RECORDS FOR THE TASK section start

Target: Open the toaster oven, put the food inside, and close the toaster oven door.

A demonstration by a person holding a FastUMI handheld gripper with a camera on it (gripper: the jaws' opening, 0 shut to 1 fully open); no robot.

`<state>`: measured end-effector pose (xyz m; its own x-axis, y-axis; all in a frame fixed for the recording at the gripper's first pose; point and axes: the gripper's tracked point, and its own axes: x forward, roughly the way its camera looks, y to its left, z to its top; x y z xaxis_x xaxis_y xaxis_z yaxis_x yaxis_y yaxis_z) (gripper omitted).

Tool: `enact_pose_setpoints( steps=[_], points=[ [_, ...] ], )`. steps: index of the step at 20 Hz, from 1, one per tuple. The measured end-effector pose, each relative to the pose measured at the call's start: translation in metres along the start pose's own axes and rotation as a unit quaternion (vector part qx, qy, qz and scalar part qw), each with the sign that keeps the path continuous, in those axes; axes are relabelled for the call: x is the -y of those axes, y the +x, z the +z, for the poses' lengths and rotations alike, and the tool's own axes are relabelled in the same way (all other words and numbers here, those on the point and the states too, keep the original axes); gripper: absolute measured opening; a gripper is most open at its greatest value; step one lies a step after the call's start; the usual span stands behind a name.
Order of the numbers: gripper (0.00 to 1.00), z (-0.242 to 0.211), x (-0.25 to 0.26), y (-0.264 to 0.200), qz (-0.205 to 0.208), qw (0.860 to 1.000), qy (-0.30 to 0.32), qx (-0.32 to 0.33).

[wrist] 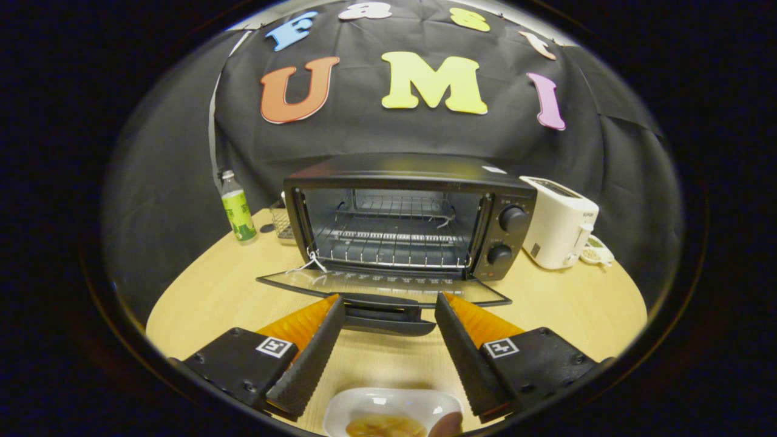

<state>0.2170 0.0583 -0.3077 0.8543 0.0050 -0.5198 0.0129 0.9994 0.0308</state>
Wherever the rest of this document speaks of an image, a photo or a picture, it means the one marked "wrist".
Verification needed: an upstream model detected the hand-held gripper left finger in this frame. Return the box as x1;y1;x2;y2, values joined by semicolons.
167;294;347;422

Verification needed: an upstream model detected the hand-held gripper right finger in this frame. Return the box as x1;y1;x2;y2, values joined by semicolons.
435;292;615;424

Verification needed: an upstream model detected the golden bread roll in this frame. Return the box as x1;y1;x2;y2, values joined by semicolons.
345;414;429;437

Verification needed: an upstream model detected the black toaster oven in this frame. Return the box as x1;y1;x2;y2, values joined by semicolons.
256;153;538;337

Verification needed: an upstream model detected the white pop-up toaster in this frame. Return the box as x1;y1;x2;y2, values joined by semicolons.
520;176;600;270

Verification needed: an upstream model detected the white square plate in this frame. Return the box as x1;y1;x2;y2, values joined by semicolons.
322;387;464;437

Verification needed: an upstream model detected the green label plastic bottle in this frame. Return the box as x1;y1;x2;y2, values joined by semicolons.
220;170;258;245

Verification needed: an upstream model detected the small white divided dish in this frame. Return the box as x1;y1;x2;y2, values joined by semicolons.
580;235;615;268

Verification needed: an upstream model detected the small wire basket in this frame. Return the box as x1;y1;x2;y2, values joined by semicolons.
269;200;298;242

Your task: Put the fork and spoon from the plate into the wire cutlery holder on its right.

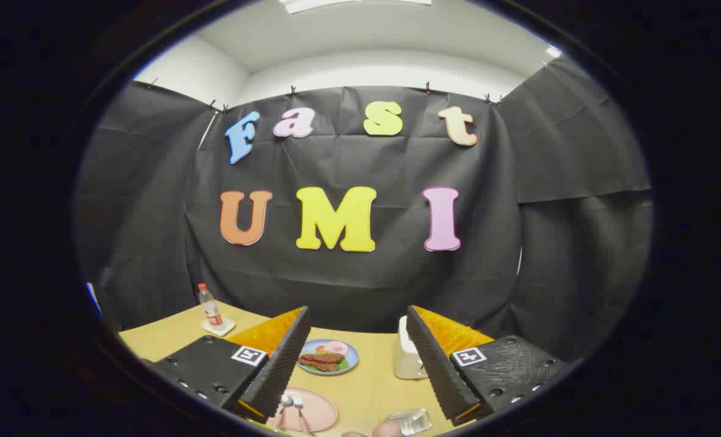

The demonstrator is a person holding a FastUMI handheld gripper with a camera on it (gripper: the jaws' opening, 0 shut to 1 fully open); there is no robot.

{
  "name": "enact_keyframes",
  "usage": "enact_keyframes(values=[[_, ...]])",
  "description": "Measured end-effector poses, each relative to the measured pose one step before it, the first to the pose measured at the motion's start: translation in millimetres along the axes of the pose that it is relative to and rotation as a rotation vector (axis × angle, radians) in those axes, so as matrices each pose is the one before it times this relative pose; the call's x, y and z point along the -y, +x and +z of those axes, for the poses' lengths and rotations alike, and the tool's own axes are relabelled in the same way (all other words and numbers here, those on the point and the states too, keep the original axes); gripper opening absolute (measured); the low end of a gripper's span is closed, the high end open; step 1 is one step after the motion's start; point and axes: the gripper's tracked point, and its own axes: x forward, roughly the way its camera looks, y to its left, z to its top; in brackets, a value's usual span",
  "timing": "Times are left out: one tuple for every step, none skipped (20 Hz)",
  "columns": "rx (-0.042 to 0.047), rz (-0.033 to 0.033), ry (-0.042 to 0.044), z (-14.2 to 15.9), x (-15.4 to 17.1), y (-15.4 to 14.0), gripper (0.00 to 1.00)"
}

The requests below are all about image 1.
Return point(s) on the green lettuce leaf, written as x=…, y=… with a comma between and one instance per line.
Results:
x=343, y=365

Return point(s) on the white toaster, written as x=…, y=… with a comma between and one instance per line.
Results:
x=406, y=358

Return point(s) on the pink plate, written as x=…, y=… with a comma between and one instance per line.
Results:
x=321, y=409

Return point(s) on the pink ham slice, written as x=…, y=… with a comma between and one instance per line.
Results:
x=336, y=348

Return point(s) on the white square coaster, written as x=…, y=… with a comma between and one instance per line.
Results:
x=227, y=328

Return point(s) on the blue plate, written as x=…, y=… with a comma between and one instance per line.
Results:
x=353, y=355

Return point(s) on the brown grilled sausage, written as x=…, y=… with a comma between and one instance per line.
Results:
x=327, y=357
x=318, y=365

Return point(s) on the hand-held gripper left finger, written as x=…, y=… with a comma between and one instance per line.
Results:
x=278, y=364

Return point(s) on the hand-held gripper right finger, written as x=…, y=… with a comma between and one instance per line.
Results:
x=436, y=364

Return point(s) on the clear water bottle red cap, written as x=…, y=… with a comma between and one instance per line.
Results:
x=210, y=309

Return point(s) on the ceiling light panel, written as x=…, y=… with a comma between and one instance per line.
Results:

RECORDS FOR THE TASK section end

WHAT THE TASK REQUIRES: Counting lines with the word "person" in the listing, state the resulting number and nothing else.

YOUR SOLUTION: 2